START INFORMATION
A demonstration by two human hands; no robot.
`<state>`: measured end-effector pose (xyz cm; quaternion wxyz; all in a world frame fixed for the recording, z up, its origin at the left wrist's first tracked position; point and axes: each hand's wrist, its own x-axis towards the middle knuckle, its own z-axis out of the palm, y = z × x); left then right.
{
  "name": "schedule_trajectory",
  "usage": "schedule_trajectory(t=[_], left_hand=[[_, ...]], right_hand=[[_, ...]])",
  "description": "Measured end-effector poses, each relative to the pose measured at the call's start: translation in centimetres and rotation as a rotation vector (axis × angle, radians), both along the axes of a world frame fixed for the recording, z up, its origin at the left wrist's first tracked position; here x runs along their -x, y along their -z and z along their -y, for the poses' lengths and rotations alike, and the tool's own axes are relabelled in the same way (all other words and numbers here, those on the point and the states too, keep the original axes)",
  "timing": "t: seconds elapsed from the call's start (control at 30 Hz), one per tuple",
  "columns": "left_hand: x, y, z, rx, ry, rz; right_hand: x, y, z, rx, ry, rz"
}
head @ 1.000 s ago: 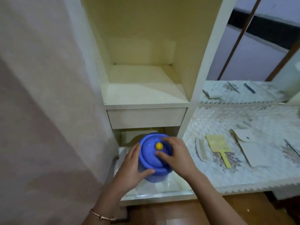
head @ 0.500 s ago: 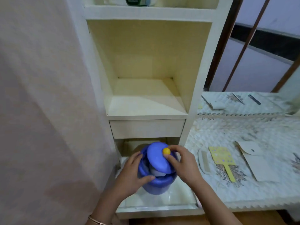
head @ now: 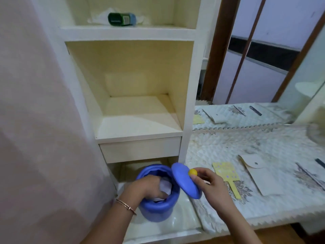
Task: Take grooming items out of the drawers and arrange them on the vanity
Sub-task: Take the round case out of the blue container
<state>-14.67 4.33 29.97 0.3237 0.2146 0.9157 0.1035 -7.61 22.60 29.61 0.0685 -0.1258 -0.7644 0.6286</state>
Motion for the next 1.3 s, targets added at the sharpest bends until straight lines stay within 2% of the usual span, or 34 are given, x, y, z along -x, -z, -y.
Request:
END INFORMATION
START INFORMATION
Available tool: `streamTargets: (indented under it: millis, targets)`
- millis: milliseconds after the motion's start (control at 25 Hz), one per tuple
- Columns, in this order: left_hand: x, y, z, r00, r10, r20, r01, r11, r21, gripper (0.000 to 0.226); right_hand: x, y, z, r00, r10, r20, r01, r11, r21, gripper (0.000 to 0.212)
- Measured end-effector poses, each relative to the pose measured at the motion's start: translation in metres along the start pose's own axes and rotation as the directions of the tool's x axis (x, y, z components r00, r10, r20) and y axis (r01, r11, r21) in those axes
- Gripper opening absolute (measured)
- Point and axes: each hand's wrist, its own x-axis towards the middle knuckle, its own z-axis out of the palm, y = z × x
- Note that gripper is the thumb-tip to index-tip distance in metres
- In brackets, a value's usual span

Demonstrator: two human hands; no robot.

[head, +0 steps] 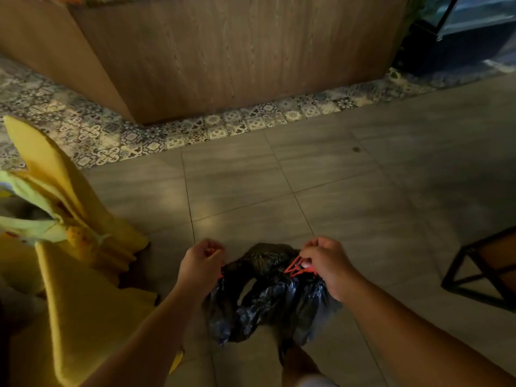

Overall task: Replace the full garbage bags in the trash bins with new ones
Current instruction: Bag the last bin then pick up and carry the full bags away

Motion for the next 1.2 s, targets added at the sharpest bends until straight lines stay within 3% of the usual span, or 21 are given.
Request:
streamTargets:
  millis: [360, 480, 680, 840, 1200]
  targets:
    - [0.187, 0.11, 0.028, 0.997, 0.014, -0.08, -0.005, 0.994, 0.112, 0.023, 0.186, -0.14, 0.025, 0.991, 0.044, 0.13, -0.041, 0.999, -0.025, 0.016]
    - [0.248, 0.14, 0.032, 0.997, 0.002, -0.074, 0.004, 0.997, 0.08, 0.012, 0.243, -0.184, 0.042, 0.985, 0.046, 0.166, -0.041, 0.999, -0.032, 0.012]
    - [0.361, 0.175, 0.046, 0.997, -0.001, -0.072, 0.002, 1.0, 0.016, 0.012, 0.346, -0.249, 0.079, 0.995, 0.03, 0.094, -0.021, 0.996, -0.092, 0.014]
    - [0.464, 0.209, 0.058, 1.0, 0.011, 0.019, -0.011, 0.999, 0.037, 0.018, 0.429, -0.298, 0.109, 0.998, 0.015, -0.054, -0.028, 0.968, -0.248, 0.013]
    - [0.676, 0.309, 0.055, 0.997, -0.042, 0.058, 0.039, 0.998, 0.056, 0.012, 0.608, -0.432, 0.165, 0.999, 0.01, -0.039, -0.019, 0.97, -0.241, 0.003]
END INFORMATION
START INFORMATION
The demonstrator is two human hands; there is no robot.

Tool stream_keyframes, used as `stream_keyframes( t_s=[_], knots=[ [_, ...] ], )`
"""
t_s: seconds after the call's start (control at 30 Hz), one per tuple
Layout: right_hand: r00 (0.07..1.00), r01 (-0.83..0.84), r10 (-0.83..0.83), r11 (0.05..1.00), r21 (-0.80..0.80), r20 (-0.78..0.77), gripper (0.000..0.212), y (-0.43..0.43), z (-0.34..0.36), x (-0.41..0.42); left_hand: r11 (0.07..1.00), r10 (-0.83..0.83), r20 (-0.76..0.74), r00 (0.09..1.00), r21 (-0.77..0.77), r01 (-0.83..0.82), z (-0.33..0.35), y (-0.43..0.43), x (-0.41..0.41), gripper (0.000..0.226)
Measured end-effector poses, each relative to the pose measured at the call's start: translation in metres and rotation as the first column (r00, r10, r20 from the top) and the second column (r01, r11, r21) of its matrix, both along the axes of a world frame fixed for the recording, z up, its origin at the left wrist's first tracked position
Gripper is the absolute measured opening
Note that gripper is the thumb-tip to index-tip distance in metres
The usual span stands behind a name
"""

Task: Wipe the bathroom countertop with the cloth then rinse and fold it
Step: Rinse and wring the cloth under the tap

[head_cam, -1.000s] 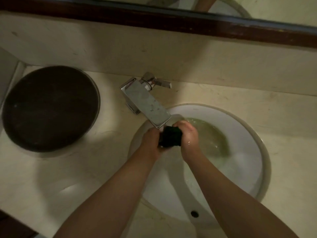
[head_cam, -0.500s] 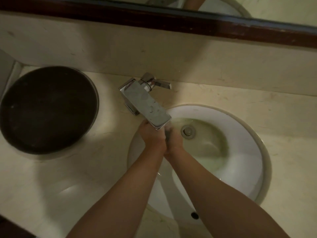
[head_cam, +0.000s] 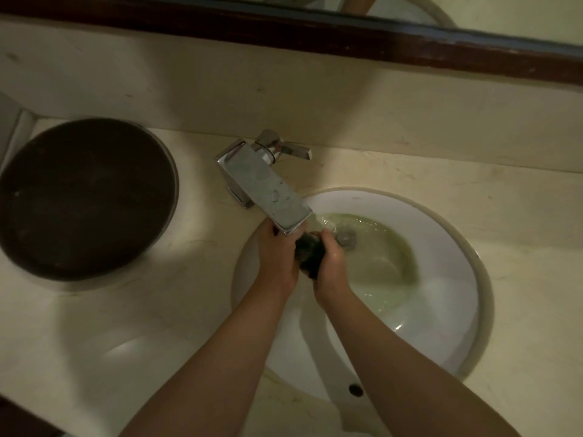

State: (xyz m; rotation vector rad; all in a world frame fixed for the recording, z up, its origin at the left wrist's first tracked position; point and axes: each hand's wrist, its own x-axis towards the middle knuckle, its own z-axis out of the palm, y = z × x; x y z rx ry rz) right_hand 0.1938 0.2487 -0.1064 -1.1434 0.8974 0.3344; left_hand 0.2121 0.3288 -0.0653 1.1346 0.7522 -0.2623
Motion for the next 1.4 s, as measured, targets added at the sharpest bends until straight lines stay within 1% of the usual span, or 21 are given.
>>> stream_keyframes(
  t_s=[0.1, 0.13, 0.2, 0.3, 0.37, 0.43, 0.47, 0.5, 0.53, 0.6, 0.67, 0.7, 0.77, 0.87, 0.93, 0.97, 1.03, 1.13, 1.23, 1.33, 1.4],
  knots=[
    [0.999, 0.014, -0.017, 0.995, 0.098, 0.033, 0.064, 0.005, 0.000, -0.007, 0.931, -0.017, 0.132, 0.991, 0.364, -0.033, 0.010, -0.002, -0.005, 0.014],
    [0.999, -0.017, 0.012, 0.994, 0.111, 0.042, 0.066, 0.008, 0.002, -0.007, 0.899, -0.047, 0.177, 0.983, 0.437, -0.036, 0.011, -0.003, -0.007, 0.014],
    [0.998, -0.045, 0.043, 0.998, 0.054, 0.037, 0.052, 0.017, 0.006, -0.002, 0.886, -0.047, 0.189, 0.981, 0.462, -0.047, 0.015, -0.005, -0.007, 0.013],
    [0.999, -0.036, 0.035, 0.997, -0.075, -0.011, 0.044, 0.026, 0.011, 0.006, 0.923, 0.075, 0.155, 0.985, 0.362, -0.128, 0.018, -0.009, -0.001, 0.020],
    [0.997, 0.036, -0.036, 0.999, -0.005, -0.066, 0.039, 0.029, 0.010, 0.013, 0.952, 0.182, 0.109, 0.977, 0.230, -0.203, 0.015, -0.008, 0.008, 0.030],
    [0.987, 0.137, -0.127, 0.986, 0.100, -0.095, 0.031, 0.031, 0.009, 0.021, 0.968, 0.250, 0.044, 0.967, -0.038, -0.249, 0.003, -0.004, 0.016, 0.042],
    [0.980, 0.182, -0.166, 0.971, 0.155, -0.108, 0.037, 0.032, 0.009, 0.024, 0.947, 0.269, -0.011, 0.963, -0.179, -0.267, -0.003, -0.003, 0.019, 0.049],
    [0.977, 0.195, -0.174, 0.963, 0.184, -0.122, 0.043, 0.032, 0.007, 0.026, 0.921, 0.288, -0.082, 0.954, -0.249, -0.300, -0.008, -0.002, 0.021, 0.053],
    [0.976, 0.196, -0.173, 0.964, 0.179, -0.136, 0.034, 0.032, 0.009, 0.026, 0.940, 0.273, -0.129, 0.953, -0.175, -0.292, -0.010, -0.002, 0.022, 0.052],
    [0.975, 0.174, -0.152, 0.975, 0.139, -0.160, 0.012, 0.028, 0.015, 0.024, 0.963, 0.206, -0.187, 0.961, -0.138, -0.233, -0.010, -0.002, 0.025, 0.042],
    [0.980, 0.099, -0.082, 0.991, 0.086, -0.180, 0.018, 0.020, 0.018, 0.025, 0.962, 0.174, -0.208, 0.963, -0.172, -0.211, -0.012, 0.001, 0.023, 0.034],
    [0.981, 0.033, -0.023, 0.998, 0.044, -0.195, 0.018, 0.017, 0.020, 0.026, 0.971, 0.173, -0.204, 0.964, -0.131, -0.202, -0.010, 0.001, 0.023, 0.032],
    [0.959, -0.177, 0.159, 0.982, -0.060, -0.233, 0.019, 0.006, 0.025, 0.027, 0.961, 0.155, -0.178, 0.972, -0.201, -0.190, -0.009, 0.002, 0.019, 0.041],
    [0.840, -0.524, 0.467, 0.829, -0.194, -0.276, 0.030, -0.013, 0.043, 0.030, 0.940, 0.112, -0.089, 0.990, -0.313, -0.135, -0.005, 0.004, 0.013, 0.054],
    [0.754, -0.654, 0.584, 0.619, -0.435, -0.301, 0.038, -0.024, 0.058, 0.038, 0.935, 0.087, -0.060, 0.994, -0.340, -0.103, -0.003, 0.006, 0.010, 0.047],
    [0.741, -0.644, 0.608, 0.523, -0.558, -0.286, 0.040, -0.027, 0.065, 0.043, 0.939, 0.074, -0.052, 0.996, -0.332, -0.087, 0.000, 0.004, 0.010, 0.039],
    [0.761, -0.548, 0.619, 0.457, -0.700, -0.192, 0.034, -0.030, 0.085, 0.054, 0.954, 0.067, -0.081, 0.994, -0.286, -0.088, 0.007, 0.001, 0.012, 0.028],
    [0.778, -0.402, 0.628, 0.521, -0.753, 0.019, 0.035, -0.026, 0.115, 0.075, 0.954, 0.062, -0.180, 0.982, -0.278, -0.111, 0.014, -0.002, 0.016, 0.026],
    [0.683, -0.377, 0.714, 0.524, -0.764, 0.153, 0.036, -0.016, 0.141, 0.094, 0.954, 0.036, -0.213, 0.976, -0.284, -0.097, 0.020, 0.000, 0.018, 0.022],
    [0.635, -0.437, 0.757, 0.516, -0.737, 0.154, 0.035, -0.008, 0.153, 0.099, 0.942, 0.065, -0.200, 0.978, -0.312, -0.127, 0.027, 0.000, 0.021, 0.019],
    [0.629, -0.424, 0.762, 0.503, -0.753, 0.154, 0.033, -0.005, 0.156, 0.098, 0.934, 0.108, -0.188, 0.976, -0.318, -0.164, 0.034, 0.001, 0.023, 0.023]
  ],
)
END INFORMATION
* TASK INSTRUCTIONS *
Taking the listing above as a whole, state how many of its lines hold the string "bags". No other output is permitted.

* ANSWER TO THIS TASK *
2